We had a huge blowout one night and I lost my mind over another night of being told something about him not being my real dad because he was wasted. We had some words and I flat out told him I didn’t like him on a personal level, and that he was a major prick. He didn’t take it very well at the time, and it killed me because I knew that my mum had heard everything and was probably very upset about it.
In hindsight, it cleared the air and put all the cards on the table between us both. I later moved out got a full time job, and since then have married/have my own kid, so can see where he was coming from at times. I mean he was a prick, even he admits that, but I openly hold my hands up for being a lazy grumpy teenager who gave him a hard time as well). He did some self reflecting as well; he quit smoking and drinking, and found religion (it’s not for me, but it’s done him wonders I think). He’s like the nicest guy in the world and we’ve both spoken about the above and apologized to each other.
We now get on really, really well, and while I do speak to my biological father, my step dad kept me on the straight/narrow the entire time since I met him, so despite him being rude, it was all in a ‘tough love’ sort of way, which I now appreciate.
We’ve both also spoken with my mother about it, and she’s very happy now we get on so well also.
So it ends well, but it was a tough time at one point.”
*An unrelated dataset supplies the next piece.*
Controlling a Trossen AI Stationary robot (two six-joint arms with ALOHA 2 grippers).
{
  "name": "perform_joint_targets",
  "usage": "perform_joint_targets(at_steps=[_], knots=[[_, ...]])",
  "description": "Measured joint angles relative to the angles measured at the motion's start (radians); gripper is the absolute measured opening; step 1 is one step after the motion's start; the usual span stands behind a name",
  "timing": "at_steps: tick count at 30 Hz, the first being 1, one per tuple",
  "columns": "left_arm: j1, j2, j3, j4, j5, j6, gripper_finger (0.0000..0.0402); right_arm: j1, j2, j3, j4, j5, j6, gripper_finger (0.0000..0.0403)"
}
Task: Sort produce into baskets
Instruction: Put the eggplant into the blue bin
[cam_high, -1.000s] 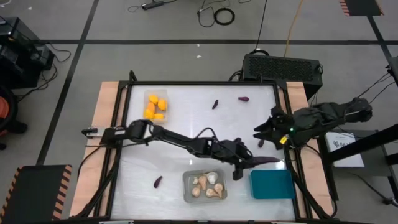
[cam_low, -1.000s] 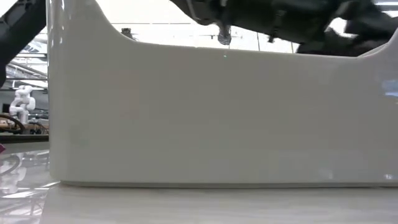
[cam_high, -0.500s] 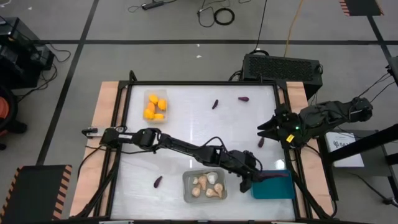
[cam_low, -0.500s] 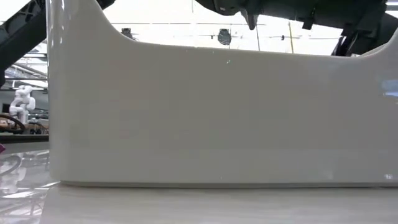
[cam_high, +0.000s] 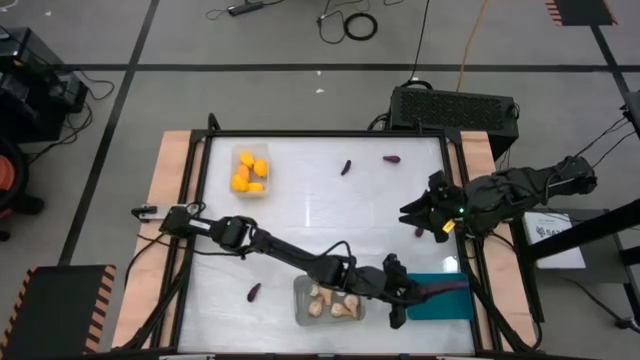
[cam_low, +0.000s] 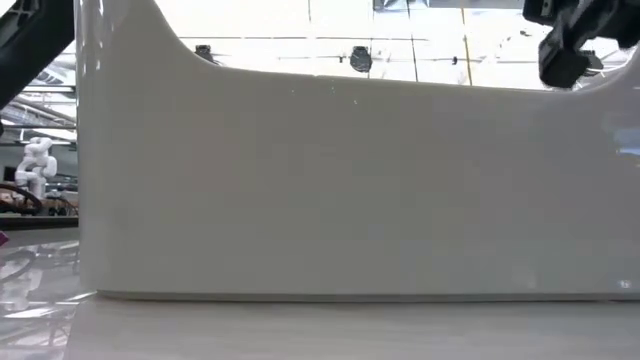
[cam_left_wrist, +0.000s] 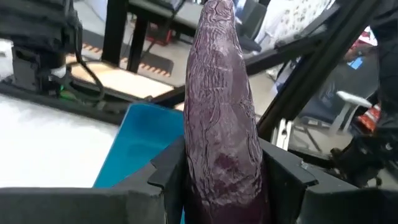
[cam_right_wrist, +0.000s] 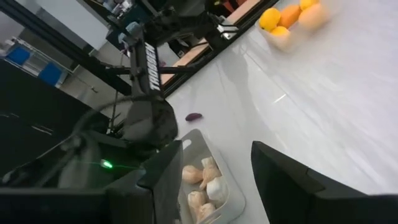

“My Mouth Wouldn’t Let Me Speak”
“I was 14 at the time and I had gotten taken away from my dad by the state so he legally wasn’t allowed to speak to me unless there was supervision. He was on his death bed in Iowa and I had just gotten adopted in Nebraska. I was still able to speak to him but he couldn’t respond. Unless they go through the same thing, no one will ever understand how much it hurts to pour your heart out into your own dad at such a young age, knowing you can’t even get an ‘I love you’ or a goodbye. I had five mental breakdowns on the phone with him.
My mouth wouldn’t let me speak, it all came out as like a painful wheeze. There’s so much I tried to say but my mouth just stopped me. I loved him so much. I have two younger siblings, neither one of them are the same kid anymore. We all have depression. Sometimes, I put them in a group call just so we can all cry together. We are all in this place together and it hurts so much to even talk about it. These past two years have been the hardest ones of our lives.”
There’s No Easy Way To Say This
“I told the mother of my 2-year-old child that I was kicking her out of my home, knowing she would take my son and I couldn’t do anything about. I nearly drank myself to death that night after all the screaming and crying was done and her dad picked her up. She refused to accept the terms of living with me and my family, was thoroughly unhygienic, and wanted to me drop out of school so she didn’t have take care our son all day on the days I had class. I had enough of trying to vouch to our landlords for her and she didn’t respect me or what I was trying to accomplish, so I kicked her out. I didn’t see my son for months even though I made it clear I would still care for him and loved him very much. Hardest period of my life so far, and I worry about hurting myself (or worse) constantly. I just try to be strong for him, I just hope that’s enough.”